## [DIRECTIONS]
The result should be every line in the data below that carries the string "would".

──────── SOURCE RECORDS

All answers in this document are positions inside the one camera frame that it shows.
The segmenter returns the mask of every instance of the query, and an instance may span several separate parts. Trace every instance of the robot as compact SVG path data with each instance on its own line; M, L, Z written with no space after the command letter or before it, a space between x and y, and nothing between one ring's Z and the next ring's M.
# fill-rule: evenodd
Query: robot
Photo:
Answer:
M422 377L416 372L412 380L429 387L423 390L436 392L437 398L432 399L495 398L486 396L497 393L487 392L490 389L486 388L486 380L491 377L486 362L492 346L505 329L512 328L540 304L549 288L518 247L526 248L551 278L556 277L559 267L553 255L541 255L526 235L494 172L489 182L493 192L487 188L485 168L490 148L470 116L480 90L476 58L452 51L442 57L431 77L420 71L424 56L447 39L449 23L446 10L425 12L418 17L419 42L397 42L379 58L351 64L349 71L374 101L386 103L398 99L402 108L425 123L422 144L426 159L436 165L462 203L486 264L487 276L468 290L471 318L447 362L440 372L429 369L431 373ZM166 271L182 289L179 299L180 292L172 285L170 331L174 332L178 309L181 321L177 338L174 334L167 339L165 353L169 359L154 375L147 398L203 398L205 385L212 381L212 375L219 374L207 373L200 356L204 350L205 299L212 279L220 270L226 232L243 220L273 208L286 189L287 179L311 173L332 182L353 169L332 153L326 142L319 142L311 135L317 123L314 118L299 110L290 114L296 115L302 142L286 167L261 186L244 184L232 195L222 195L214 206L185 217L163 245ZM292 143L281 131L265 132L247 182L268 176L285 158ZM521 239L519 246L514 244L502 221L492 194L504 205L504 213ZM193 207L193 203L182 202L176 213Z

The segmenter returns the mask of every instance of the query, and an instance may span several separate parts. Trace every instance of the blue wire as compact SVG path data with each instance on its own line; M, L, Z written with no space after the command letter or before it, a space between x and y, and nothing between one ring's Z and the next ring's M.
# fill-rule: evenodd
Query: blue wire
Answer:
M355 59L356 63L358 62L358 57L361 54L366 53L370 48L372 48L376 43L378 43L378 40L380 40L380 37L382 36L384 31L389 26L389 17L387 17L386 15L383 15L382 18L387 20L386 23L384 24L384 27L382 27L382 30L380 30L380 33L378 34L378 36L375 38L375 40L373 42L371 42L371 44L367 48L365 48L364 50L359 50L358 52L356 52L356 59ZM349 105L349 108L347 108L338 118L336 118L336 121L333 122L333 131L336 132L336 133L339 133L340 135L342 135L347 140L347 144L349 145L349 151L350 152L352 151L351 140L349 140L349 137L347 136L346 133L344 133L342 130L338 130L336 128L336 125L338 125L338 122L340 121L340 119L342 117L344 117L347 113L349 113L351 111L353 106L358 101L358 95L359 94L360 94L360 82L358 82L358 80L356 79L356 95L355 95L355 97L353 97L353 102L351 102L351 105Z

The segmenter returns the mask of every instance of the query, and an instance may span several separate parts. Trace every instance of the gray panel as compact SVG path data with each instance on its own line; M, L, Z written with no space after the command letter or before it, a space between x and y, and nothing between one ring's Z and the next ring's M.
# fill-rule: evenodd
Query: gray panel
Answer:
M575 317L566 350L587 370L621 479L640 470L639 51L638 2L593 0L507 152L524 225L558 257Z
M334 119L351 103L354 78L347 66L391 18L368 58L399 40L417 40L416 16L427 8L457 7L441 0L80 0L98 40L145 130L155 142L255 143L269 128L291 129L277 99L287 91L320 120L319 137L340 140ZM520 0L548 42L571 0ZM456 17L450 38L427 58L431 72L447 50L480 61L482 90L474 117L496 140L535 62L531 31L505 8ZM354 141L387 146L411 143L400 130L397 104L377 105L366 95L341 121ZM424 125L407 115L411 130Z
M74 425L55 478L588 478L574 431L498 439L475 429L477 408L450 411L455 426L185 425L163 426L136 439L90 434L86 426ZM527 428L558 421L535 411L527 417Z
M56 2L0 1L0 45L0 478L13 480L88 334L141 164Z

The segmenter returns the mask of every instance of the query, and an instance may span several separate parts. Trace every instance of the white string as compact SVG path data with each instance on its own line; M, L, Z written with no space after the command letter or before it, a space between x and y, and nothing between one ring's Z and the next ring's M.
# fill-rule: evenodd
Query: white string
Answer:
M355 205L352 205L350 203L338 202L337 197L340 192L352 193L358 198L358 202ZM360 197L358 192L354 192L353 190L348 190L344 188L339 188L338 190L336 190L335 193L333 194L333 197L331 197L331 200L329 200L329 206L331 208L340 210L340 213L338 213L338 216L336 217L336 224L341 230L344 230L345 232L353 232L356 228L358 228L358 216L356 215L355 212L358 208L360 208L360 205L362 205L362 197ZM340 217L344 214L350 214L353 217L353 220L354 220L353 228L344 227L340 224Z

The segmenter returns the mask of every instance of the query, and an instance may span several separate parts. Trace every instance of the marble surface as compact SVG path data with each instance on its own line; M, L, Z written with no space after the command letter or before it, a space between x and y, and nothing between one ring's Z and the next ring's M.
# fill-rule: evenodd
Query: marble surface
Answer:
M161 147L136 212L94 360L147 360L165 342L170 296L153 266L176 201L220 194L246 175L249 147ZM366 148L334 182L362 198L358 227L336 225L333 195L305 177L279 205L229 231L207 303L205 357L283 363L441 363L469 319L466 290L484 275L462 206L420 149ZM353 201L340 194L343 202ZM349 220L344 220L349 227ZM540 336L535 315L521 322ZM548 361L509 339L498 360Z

────────────────
──────── SOURCE RECORDS

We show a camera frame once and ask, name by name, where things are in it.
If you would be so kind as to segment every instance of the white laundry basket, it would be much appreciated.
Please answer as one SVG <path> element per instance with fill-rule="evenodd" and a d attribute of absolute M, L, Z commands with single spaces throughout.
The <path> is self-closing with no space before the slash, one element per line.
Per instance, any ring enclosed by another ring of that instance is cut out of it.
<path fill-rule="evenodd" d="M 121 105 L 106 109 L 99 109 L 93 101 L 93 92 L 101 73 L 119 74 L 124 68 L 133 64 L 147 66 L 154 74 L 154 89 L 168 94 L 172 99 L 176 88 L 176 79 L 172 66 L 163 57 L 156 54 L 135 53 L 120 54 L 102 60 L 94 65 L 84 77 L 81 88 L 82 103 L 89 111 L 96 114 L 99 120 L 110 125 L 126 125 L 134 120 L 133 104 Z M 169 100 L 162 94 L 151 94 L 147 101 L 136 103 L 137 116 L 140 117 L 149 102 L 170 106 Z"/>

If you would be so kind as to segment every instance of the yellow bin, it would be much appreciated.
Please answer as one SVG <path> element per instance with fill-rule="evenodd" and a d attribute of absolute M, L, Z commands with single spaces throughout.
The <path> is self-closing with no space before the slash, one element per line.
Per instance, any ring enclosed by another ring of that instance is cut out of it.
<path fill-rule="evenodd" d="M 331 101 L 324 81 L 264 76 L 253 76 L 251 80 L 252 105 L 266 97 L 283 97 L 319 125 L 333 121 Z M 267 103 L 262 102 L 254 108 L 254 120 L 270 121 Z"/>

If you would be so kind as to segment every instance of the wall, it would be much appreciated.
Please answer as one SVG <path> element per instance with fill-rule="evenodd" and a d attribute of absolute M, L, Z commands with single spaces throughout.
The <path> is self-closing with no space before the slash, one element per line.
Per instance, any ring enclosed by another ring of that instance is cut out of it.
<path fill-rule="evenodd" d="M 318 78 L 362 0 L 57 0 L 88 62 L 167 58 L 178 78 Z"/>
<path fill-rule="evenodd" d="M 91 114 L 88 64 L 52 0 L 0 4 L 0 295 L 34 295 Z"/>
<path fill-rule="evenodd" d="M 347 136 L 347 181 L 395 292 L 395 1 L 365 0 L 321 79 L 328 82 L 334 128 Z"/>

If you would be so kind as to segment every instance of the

────────────────

## [WRITTEN ANSWER]
If you would be so kind as to segment every instance of the white laundry basket, it would be much appreciated.
If you would be so kind as to segment every instance of the yellow bin, it would be much appreciated.
If you would be so kind as to segment every instance of the wall, it would be much appreciated.
If you would be so kind as to segment every instance of the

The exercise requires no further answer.